▶ Your assignment: Lines below that include "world" are the answer; copy each one.

▶ Input data:
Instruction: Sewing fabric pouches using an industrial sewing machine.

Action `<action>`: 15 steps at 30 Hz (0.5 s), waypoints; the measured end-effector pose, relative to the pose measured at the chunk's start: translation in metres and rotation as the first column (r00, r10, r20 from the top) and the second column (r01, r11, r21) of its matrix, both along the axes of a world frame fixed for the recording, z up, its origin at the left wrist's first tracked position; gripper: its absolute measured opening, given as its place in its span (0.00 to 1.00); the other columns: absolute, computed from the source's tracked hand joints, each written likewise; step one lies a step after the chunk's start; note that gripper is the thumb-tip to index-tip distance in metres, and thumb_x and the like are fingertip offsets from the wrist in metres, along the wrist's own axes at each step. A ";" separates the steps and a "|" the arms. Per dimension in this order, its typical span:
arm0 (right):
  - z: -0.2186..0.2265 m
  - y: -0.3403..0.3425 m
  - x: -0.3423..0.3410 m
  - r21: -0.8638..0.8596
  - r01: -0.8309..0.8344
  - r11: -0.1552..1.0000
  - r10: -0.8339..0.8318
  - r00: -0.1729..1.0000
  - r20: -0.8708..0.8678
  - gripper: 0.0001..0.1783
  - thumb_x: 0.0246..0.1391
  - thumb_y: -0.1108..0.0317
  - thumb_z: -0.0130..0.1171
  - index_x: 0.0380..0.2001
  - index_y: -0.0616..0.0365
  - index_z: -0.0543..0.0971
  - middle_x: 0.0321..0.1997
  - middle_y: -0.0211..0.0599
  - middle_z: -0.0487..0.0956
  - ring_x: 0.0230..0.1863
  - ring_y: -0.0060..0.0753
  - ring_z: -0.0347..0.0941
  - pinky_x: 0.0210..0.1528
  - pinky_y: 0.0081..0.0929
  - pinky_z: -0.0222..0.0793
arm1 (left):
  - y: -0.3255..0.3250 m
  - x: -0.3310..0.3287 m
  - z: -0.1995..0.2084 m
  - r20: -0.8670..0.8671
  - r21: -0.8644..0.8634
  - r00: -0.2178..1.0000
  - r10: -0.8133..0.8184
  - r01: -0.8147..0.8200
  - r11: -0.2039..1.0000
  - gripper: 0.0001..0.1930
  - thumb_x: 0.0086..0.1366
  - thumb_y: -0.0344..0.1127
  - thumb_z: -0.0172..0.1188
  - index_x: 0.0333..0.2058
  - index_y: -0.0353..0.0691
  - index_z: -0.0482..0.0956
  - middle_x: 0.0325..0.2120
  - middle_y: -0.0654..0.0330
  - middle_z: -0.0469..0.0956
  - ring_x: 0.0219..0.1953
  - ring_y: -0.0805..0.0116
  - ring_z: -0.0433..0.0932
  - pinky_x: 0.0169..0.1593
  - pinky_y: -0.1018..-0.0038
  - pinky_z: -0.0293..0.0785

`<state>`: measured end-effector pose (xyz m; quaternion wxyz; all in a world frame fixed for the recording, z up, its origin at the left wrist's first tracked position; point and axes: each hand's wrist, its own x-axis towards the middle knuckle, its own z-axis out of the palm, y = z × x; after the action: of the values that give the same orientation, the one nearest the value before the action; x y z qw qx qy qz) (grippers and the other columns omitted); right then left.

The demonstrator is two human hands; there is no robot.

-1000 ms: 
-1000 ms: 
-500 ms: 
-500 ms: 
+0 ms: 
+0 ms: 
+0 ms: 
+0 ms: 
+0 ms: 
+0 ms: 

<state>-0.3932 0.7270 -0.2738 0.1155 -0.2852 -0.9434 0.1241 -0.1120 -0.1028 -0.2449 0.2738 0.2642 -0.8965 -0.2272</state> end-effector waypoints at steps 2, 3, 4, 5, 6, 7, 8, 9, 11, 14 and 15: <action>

▶ Task solution:
Action `<action>`: 15 steps at 30 Hz (0.5 s), waypoints; the measured end-effector pose, relative to the pose measured at the chunk's start: translation in metres and rotation as the first column (r00, r10, r20 from the top) and the second column (r01, r11, r21) of its matrix, both along the axes of a world frame fixed for the recording, z up, its origin at the left wrist's first tracked position; gripper: its absolute measured opening, given as its place in its span (0.00 to 1.00); the other columns: absolute, computed from the source's tracked hand joints, each written likewise; step one lies a step after the chunk's start; note that gripper is the thumb-tip to index-tip distance in metres, and thumb_x and the like are fingertip offsets from the wrist in metres, along the wrist's own axes at each step. A ";" separates the steps and a "|" the arms. Per dimension in this order, its typical span:
`<state>`: measured end-effector pose (xyz m; quaternion wxyz; all in a world frame fixed for the recording, z up, its origin at the left wrist's first tracked position; point and axes: each hand's wrist, its own x-axis towards the middle knuckle, its own z-axis out of the palm, y = z × x; after the action: of the values that give the same orientation, the one nearest the value before the action; x y z qw qx qy qz) (grippers and the other columns omitted); right then left.

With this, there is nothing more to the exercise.